Required action: Each line of the listing below containing the word "segment" should be returned.

================

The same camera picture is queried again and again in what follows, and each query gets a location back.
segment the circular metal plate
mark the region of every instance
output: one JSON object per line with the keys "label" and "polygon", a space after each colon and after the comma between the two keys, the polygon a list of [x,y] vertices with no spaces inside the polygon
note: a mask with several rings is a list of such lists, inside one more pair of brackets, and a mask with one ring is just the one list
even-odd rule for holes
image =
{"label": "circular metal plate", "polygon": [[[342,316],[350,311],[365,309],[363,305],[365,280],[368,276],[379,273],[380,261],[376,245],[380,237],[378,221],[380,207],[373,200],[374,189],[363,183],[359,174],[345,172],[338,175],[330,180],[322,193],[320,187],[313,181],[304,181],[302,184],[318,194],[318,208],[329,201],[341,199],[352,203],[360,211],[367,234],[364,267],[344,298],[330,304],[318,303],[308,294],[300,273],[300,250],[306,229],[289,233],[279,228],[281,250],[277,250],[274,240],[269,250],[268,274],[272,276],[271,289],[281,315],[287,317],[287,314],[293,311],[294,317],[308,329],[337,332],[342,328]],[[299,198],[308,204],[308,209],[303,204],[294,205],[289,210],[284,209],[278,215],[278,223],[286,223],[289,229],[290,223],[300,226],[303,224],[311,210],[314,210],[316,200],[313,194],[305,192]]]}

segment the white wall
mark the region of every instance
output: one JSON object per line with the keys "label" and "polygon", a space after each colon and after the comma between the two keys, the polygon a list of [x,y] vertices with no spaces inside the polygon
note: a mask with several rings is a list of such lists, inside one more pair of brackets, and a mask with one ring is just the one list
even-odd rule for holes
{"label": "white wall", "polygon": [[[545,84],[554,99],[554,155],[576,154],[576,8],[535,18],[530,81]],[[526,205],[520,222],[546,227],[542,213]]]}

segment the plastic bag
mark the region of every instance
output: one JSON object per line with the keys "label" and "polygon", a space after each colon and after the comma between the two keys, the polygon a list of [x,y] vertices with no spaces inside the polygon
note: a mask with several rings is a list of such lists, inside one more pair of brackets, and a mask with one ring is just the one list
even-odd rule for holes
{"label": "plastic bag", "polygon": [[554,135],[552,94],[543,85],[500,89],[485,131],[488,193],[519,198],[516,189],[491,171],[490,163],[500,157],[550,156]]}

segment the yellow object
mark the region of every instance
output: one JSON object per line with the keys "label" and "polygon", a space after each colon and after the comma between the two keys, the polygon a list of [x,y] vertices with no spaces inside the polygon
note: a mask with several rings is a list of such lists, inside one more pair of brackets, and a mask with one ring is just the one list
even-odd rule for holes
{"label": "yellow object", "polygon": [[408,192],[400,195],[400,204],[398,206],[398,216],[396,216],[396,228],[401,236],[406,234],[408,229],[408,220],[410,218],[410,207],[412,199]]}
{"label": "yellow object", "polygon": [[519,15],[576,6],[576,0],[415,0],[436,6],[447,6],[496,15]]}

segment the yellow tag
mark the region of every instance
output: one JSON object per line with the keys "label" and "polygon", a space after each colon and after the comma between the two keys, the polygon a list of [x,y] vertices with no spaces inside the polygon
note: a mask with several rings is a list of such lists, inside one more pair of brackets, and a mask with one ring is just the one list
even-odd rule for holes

================

Answer to this problem:
segment the circular metal plate
segment the white wall
segment the plastic bag
segment the yellow object
segment the yellow tag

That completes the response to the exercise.